Immune responses in mice induced by multi-epitope DNA vaccine and protein vaccine of Crimean-Congo Hemorrhagic Fever Virus

Abstract

Crimean-Congo Hemorrhagic Fever (CCHF), caused by the CCHF virus (CCHFV), is a severe tick borne zoonosis widely distributed in over 30 countries and regions. Currently, there is no licensed vaccine available for CCHF in China. To evaluate the cellular and humoral immune responses induced by multi-epitope DNA and protein vaccine of CCHF in BALB/c mice, a multi-epitope gene (MEPX) segment with tandem including six highly conservative and immunedominant B cell epitopes was designed based on the analysis of hydrophilicity and antigenic determinant sites in amino acid sequences of nucleoprotein and glycoprotein from CCHFV strain YL04057. The single and double-copy multi-epitope gene (MEPX and MEPX2) were respectively cloned into the eukaryotic expression vector pVAX I to construct the recombinant (r) plasmid pVAX-MEPX and pVAX-MEPX2 as DNA vaccines.

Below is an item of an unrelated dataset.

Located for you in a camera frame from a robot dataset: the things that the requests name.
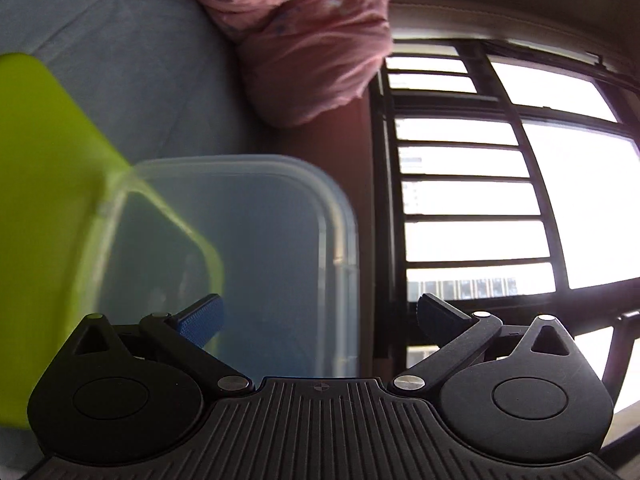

The results of immunofluorescence in vitro showed that the pVAX-MEPX and pVAX-MEPX2 could be expressed in 293T cells. The recombinant prokaryotic plasmid pET-32a-MEPX and pET-32a-MEPX2 constructed previously were transformed them into E. coli BL21 (DE3), and recombinant multi-epitope proteins (rMEPX and rMEPX2) were obtained and purificated by Nickel affinity chromatography. Western blot results showed that rMEPX and rMEPX2 had good antigenicity. BALB/c mice were immunized with DNA vaccine alone, protein vaccine alone, and DNA prime followed by recombinant protein boost immunization strategy, respectively. After three immunizations, MTT assay, cytokine content assay, and ELISA assay for antibody titers were used to evaluate the immune response. The proliferation of mouse specific T lymphocytes in the enhanced by pVAX-MEPX2 combined with rMEPX2 boosting group was significant, and the expression levels of serum IFN-γ and IL-4 in mice were as high as 118.67 pg/mL and 135.33 pg/mL with significant difference compared to the control group (p<0.01), and serum antibody titer could reach up to 4.1×105. Double-copy multi-epitope vaccines groups (pVAX-MEPX2+ rMEPX2) generated better cellular and humoral immune responses by DNA prime-protein vaccine boost combinatorial immunization. This result could lay the foundation for the development of CCHFV multi-epitope vaccine candidates.